PROBLEM ▸ The listing below contains a span that opens with the line containing "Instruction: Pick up" and closes with the line containing "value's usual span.". Return that span exactly.

COLLECTED DATA ▸
= Beginning of Section =

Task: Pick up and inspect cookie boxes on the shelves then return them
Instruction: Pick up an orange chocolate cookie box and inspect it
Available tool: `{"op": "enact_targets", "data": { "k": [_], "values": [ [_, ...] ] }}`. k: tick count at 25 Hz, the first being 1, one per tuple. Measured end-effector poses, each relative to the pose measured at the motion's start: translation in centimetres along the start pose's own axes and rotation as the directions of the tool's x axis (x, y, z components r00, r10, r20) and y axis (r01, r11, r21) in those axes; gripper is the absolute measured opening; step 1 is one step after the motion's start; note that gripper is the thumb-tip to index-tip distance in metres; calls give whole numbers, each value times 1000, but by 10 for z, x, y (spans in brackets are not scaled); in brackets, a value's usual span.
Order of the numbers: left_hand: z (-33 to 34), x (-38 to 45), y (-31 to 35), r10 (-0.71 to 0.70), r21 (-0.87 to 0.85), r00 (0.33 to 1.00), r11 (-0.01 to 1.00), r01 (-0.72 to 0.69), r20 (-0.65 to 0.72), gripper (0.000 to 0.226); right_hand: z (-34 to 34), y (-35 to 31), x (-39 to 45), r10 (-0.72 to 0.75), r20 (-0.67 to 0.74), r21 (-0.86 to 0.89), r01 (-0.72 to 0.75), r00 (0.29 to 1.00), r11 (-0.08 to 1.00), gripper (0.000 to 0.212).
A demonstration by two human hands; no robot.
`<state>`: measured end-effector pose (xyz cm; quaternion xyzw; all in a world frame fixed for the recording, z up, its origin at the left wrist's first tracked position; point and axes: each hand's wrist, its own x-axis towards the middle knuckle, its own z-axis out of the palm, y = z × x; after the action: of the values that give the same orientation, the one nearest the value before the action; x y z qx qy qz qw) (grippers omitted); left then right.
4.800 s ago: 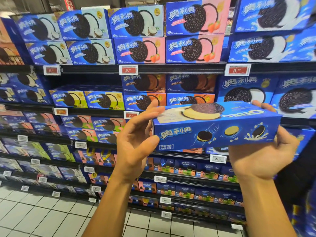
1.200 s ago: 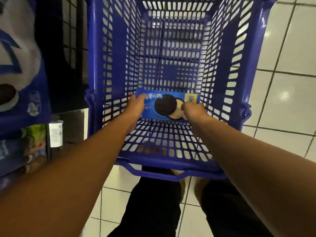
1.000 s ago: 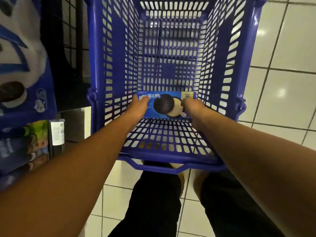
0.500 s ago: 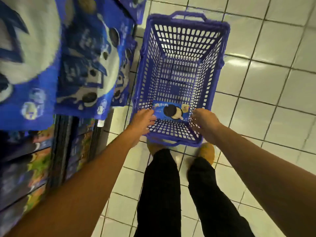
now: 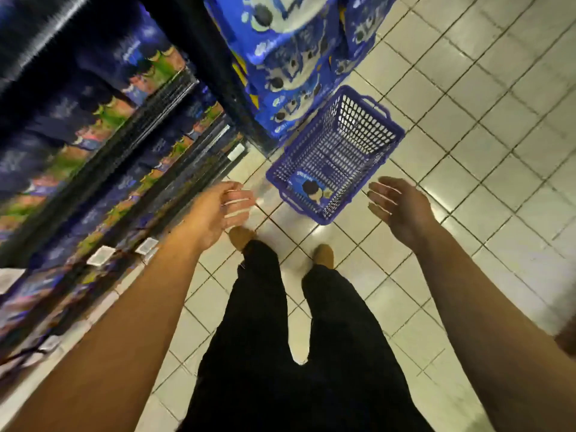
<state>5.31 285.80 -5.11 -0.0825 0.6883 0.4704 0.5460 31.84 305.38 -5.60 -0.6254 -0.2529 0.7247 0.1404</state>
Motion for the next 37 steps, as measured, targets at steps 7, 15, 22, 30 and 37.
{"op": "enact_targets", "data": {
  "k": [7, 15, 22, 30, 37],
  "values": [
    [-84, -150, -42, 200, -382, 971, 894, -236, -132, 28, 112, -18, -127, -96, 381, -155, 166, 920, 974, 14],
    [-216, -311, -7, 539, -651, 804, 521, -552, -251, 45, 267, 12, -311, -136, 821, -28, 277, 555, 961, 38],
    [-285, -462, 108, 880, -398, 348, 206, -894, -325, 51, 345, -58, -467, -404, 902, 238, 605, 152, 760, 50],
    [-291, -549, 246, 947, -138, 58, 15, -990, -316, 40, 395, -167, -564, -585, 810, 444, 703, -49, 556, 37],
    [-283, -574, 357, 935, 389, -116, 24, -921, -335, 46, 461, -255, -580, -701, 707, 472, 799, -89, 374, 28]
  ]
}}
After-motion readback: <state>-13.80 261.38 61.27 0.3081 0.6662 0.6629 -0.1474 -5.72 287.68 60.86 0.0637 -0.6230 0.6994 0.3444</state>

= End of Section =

THE COMPLETED TASK ▸
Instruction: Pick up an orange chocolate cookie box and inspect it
Available tool: `{"op": "enact_targets", "data": { "k": [_], "values": [ [_, ...] ] }}`. k: tick count at 25 Hz, the first being 1, one per tuple. Measured end-effector poses, each relative to the pose measured at the motion's start: translation in centimetres along the start pose's own axes and rotation as the directions of the tool's x axis (x, y, z components r00, r10, r20) and y axis (r01, r11, r21) in those axes; gripper is the absolute measured opening; step 1 is one step after the motion's start; note that gripper is the thumb-tip to index-tip distance in metres; calls give whole numbers, each value times 1000, but by 10 for z, x, y (spans in brackets are not scaled); in brackets, a value's usual span.

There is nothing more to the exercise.